> Task
In the entries that follow, find the line containing "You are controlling"; from there, copy every line exactly through the line containing "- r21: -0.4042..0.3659".

> Data for this exercise

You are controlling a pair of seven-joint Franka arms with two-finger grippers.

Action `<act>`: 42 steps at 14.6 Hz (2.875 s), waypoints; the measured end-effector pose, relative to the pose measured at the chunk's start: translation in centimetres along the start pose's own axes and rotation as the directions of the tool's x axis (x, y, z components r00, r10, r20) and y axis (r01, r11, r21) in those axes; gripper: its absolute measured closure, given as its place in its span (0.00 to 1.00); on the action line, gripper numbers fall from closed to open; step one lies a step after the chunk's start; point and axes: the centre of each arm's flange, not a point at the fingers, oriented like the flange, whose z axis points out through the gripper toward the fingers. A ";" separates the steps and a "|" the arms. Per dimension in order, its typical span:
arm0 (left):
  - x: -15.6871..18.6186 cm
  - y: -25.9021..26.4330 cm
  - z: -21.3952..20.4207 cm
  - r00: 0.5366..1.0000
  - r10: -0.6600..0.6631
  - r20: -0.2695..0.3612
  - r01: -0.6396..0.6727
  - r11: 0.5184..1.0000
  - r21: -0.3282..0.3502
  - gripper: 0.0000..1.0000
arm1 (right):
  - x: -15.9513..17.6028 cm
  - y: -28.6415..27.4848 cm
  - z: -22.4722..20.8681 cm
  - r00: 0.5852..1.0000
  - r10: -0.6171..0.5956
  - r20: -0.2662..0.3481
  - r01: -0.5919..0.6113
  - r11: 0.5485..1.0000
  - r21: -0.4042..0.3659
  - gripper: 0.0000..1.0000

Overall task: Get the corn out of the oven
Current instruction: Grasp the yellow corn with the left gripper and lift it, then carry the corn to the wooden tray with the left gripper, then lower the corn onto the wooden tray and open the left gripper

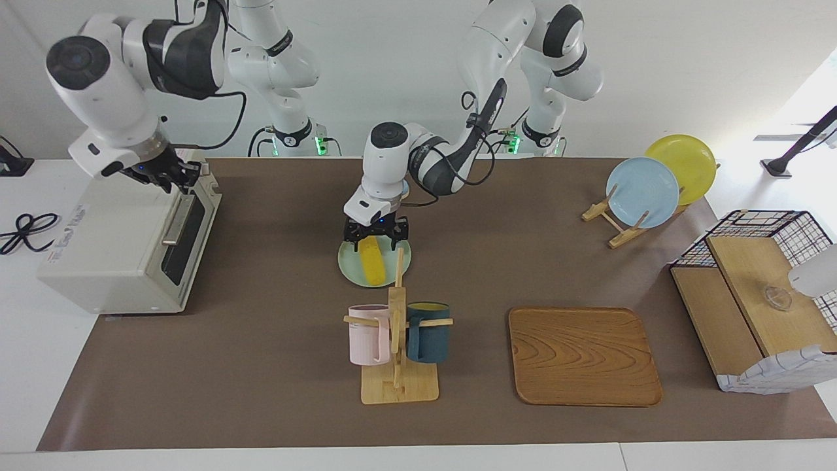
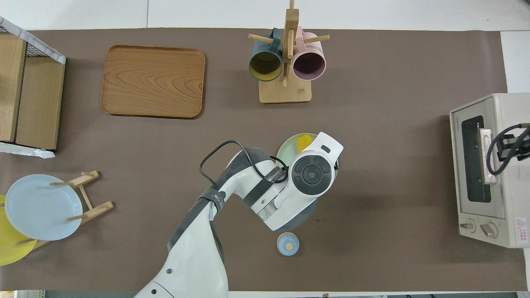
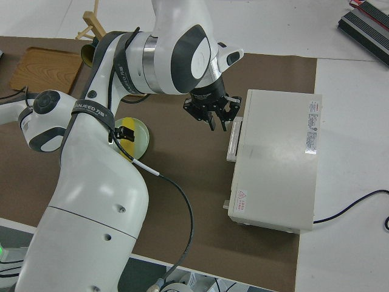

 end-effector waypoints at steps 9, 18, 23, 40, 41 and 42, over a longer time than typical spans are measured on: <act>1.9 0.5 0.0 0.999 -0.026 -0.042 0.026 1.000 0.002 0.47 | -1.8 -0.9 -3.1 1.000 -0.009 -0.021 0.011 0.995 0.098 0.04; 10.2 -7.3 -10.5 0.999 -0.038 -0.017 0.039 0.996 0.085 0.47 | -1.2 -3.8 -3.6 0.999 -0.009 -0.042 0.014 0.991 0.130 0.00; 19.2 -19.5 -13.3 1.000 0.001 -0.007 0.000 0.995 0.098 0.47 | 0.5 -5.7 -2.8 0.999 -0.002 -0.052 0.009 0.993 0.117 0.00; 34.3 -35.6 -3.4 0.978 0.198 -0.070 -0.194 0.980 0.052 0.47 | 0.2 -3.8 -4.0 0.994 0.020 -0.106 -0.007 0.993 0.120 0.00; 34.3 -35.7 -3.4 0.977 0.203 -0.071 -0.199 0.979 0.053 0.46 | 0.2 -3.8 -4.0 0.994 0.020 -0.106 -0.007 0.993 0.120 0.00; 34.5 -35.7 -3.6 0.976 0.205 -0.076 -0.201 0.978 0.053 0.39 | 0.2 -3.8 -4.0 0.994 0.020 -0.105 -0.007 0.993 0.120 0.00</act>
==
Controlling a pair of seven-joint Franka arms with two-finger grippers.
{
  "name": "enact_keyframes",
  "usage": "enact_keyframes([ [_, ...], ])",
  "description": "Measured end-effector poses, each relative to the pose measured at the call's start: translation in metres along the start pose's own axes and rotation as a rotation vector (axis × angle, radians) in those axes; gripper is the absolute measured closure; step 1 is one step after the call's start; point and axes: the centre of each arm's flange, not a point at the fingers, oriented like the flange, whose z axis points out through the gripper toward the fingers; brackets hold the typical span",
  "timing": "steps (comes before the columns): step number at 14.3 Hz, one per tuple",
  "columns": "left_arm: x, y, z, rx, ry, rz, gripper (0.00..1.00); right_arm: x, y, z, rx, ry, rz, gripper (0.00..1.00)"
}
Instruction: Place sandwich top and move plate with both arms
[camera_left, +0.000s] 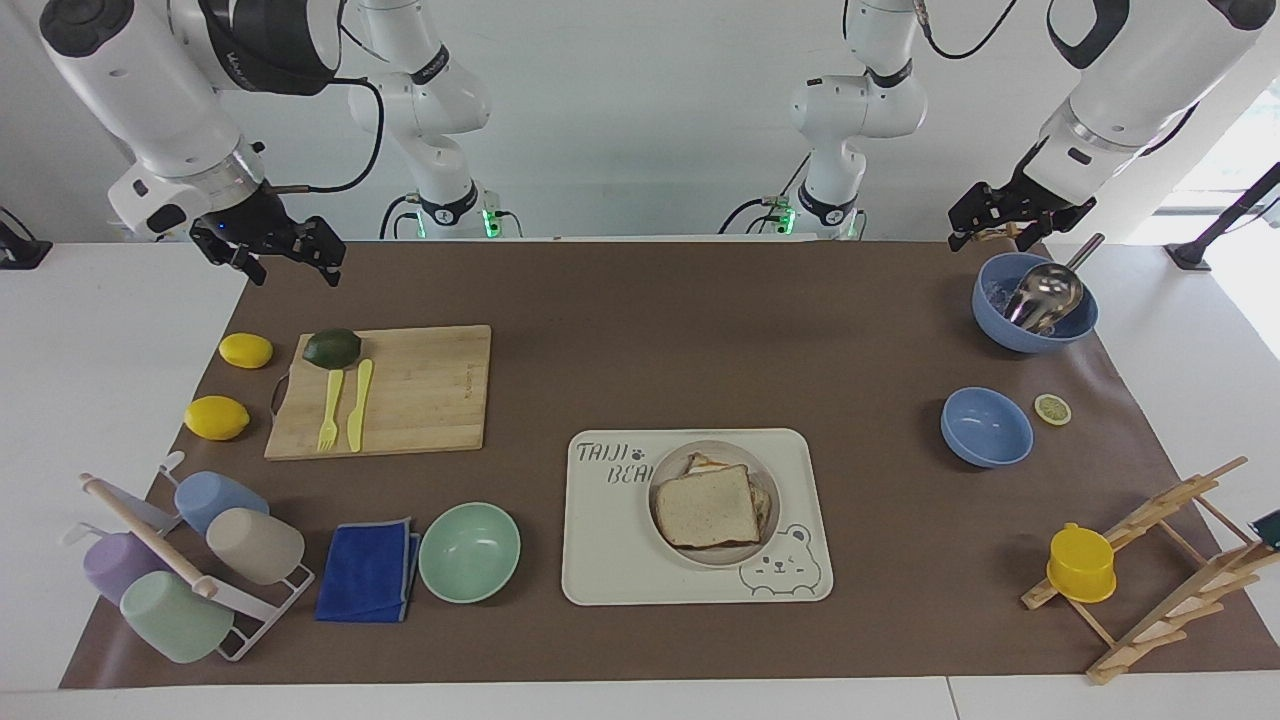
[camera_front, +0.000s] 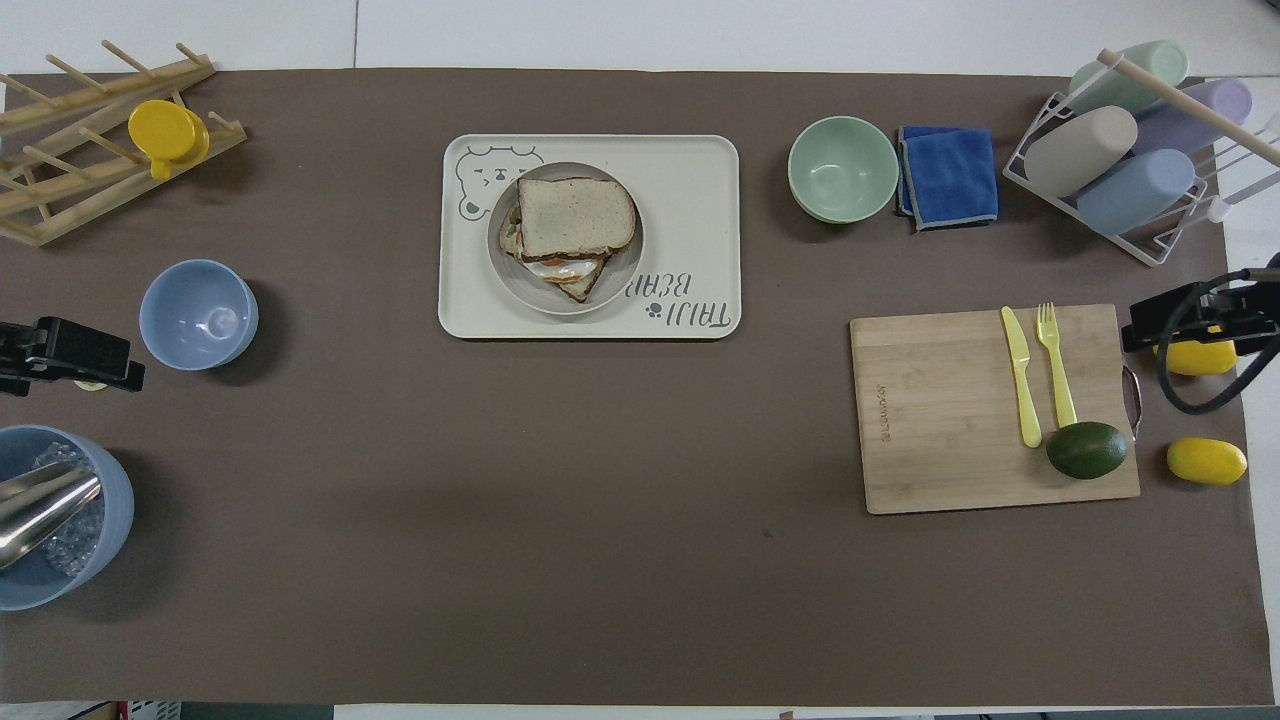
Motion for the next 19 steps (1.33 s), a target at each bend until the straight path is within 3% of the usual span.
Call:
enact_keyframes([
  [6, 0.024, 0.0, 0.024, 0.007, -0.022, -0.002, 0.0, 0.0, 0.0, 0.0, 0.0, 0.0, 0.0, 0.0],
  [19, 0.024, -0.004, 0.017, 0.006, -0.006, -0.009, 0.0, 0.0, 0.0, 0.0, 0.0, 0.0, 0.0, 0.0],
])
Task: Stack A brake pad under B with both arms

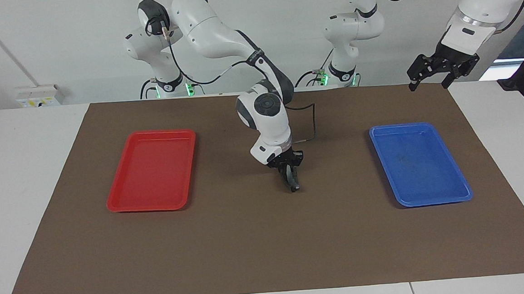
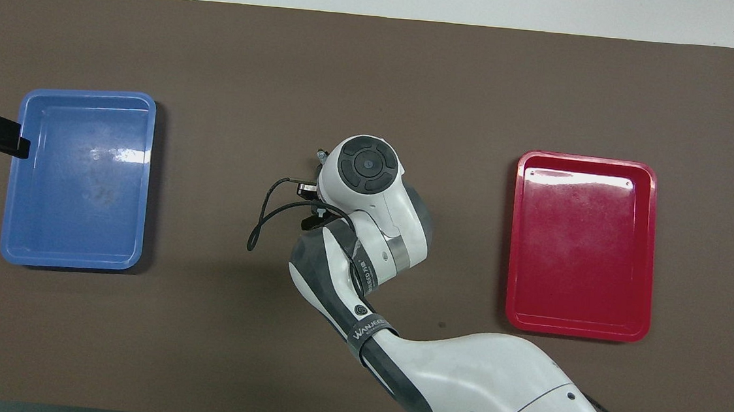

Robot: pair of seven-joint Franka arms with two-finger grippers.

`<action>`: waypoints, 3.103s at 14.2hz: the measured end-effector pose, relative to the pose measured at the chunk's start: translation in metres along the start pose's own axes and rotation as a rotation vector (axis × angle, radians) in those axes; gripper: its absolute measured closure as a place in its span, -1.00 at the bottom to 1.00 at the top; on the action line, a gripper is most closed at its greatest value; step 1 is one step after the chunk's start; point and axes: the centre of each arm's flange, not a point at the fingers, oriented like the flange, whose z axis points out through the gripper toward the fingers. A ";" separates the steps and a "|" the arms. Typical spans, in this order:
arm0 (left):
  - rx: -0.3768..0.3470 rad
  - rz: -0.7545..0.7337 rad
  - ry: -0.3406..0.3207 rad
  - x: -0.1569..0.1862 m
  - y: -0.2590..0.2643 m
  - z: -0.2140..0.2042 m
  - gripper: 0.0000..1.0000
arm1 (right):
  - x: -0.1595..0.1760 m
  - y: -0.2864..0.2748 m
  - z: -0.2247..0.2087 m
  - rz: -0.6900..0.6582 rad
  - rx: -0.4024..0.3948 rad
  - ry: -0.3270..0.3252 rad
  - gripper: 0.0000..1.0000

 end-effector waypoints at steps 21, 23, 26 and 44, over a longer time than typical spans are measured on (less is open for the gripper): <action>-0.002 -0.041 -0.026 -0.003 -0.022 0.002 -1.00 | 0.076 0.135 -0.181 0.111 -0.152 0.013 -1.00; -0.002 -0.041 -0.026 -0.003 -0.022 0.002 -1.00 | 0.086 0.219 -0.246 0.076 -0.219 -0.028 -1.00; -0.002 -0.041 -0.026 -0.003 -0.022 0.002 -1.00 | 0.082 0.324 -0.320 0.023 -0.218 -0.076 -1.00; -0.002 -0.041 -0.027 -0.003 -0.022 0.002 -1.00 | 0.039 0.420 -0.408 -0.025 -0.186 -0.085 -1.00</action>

> Result of this task
You are controlling a pair of seven-joint Franka arms with two-finger grippers.

Action `<act>`: 42 steps at 14.6 Hz (2.875 s), waypoints; the measured end-effector pose, relative to the pose measured at the chunk's start: translation in centimetres along the start pose's own axes and rotation as the directions of the tool's x axis (x, y, z components r00, r10, r20) and y axis (r01, r11, r21) in those axes; gripper: its absolute measured closure, given as its place in its span (0.00 to 1.00); on the action line, gripper numbers fall from closed to open; step one lies a step after the chunk's start; point and axes: the centre of each arm's flange, not a point at the fingers, oriented like the flange, whose z axis points out through the gripper toward the fingers. A ";" separates the steps and a "|" the arms. Per dimension in order, its typical span:
arm0 (left):
  - x: -15.6871..18.6186 cm
  - y: -25.9021..26.4330 cm
  - z: -21.3952..20.4207 cm
  - r00: 0.5366..1.0000
  - r10: -0.6600..0.6631
  - r20: -0.2695..0.3612
  - r01: -0.6396..0.6727
  - r11: 0.5184..1.0000
  - r21: -0.3282..0.3502
  - gripper: 0.0000..1.0000
arm1 (right):
  - x: -15.9513..17.6028 cm
  - y: -28.6415..27.4848 cm
  - z: -22.4722..20.8681 cm
  - r00: 0.5852..1.0000
  - r10: -0.6171..0.5956
  - r20: -0.2662..0.3481
  - r01: -0.5919..0.6113
  - r11: 0.5485..1.0000
  - r21: -0.4042..0.3659

The exercise has been carried out in full.